## Problem requirements
Make an exact copy of the entries that come next.

## Supplied data
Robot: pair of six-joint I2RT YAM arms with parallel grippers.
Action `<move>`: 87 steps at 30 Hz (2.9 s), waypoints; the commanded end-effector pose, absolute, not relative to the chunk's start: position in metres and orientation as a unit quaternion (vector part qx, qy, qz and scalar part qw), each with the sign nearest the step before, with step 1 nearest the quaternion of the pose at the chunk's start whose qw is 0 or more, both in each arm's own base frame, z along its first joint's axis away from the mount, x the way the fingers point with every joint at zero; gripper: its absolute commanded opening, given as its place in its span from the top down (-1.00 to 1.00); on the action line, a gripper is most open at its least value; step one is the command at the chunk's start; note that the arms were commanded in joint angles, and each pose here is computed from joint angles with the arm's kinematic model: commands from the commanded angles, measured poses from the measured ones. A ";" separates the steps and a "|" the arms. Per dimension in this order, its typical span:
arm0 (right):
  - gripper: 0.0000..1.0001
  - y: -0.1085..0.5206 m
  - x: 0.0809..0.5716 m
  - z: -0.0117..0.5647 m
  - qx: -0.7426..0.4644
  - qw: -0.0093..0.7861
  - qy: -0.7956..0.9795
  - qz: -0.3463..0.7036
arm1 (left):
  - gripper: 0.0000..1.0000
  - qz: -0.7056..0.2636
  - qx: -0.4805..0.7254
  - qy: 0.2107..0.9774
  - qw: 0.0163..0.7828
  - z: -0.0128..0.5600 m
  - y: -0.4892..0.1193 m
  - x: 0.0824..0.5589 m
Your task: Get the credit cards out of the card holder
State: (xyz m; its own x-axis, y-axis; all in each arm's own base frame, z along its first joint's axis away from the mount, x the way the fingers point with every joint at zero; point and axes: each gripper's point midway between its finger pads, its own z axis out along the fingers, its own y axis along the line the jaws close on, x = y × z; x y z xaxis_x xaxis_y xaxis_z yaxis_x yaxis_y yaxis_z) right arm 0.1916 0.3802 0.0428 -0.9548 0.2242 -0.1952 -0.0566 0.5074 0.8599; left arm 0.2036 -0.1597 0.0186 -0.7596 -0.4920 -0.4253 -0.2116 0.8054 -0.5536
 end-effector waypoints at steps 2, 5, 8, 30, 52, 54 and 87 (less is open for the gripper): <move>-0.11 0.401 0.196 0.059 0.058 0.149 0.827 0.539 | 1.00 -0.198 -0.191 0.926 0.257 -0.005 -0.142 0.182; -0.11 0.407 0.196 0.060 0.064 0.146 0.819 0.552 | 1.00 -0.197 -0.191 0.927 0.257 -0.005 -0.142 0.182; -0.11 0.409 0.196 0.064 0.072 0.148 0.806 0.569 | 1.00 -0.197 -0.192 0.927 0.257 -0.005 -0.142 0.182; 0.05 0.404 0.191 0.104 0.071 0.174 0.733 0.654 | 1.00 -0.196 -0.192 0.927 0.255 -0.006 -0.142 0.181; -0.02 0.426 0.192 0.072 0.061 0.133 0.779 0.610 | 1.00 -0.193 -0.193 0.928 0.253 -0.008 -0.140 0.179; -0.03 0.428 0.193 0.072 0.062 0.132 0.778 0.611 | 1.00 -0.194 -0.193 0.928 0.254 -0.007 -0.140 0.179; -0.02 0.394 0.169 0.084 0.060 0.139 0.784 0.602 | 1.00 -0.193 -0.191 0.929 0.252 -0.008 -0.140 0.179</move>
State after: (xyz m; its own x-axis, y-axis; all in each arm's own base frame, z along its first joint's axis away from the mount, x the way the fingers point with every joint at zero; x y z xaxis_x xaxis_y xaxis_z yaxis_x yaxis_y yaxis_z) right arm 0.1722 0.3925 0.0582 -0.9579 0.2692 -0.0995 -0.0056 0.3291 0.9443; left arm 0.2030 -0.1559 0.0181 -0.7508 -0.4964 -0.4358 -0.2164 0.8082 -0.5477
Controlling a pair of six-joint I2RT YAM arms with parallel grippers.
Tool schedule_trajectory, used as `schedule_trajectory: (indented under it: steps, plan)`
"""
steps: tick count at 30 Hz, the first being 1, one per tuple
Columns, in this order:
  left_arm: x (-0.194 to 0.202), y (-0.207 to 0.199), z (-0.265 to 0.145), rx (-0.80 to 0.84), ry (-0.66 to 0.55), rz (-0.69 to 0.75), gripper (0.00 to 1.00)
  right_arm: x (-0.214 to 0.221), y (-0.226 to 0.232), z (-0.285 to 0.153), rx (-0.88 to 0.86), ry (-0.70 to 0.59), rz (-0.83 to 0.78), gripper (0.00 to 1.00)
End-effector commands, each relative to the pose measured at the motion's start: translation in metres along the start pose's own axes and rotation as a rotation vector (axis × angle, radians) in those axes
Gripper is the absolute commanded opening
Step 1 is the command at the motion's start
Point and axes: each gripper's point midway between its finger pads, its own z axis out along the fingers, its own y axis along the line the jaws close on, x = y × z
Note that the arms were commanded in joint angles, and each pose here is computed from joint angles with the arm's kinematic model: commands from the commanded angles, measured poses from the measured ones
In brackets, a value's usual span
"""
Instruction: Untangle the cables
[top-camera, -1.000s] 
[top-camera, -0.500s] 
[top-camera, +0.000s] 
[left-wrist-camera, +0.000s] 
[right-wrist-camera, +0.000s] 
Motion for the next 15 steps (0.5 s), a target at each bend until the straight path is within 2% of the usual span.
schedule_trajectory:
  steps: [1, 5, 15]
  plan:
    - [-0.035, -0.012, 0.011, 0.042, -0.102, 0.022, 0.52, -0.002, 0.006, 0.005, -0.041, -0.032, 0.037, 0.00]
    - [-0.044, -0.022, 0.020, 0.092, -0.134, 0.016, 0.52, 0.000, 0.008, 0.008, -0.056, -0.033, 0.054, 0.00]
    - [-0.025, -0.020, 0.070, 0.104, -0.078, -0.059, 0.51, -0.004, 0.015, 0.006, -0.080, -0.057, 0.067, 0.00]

## Expected answer
Robot: pair of six-joint I2RT YAM arms with parallel grippers.
Action `<move>`: 87 steps at 30 Hz (2.9 s), waypoints; the commanded end-effector pose, absolute, not relative to the chunk's start: position in metres and orientation as a unit quaternion (vector part qx, qy, qz and scalar part qw), each with the sign nearest the step before, with step 1 nearest the quaternion of the pose at the chunk's start whose qw is 0 or more, both in each arm's own base frame, z along its first joint's axis away from the mount, x the way the fingers point with every joint at zero; gripper: its absolute commanded opening, given as its place in its span from the top down (-1.00 to 1.00); on the action line, a gripper is most open at its least value; step one is the command at the chunk's start; note that the arms were commanded in joint angles, and each pose here is computed from joint angles with the arm's kinematic model: commands from the commanded angles, measured poses from the measured ones. A ";" separates the steps and a "|" the arms. Per dimension in this order, its typical span:
arm0 (right):
  - gripper: 0.0000..1.0001
  - y: -0.1085..0.5206 m
  - x: 0.0809..0.5716 m
  - z: -0.0117..0.5647 m
  - qx: -0.7426..0.4644
  - qw: -0.0093..0.7861
  - qy: -0.7956..0.9795
  - qz: -0.3463..0.7036
arm1 (left):
  - gripper: 0.0000..1.0000
  - qz: -0.7056..0.2636
  - qx: -0.4805..0.7254
  - qy: 0.2107..0.9774
  - qw: 0.0163..0.7828
  - z: -0.0128..0.5600 m
  - y: -0.4892..0.1193 m
  - x: 0.0824..0.5589 m
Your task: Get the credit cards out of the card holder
State: (xyz m; its own x-axis, y-axis; all in each arm's own base frame, z along its first joint's axis away from the mount, x the way the fingers point with every joint at zero; point and axes: each gripper's point midway between its finger pads, its own z axis out along the fingers, its own y axis along the line the jaws close on, x = y × z; x y z xaxis_x xaxis_y xaxis_z yaxis_x yaxis_y yaxis_z) right arm 0.1916 0.3802 0.0428 -0.9548 0.2242 -0.1952 -0.0566 0.5074 0.8599; left arm 0.2036 -0.1597 0.0186 -0.7596 -0.4920 -0.4253 -0.2116 0.8054 -0.5536
 end-effector waypoints at steps 2, 5, 8, 30, 52, 54 and 87 (less is open for the gripper): <move>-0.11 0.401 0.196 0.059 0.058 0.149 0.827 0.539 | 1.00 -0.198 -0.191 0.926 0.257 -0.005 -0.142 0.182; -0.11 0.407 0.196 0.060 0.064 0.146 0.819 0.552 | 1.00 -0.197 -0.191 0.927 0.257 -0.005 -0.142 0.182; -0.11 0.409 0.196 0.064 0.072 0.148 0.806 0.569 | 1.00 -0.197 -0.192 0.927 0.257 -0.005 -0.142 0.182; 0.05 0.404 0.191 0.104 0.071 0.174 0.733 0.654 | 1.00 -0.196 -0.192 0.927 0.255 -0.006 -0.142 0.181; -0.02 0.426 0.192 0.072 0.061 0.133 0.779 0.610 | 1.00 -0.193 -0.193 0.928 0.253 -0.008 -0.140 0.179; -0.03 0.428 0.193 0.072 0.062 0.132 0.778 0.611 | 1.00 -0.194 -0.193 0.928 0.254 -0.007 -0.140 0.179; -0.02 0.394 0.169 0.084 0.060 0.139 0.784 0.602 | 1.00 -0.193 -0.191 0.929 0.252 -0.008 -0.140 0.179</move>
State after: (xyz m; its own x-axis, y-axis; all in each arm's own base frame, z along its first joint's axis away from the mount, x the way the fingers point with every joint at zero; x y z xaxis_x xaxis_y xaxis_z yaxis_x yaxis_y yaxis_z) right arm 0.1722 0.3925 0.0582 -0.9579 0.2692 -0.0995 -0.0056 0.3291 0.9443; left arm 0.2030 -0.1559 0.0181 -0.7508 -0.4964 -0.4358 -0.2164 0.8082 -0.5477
Controlling a pair of six-joint I2RT YAM arms with parallel grippers.
Tool schedule_trajectory, used as `schedule_trajectory: (indented under it: steps, plan)`
"""
steps: tick count at 30 Hz, the first being 1, one per tuple
Columns, in this order:
  left_arm: x (-0.194 to 0.202), y (-0.207 to 0.199), z (-0.265 to 0.145), rx (-0.80 to 0.84), ry (-0.66 to 0.55), rz (-0.69 to 0.75), gripper (0.00 to 1.00)
  right_arm: x (-0.214 to 0.221), y (-0.226 to 0.232), z (-0.285 to 0.153), rx (-0.88 to 0.86), ry (-0.70 to 0.59), rz (-0.83 to 0.78), gripper (0.00 to 1.00)
End-effector commands, each relative to the pose measured at the motion's start: translation in metres along the start pose's own axes and rotation as a rotation vector (axis × angle, radians) in those axes
Gripper is the absolute commanded opening
Step 1 is the command at the motion's start
Point and axes: each gripper's point midway between its finger pads, its own z axis out along the fingers, its own y axis along the line the jaws close on, x = y × z
Note that the arms were commanded in joint angles, and each pose here is computed from joint angles with the arm's kinematic model: commands from the commanded angles, measured poses from the measured ones
In brackets, a value's usual span
"""
Instruction: Untangle the cables
[top-camera, -1.000s] 
[top-camera, -0.500s] 
[top-camera, +0.000s] 
[left-wrist-camera, +0.000s] 
[right-wrist-camera, +0.000s] 
Motion for the next 15 steps (0.5 s), a target at each bend until the straight path is within 2% of the usual span.
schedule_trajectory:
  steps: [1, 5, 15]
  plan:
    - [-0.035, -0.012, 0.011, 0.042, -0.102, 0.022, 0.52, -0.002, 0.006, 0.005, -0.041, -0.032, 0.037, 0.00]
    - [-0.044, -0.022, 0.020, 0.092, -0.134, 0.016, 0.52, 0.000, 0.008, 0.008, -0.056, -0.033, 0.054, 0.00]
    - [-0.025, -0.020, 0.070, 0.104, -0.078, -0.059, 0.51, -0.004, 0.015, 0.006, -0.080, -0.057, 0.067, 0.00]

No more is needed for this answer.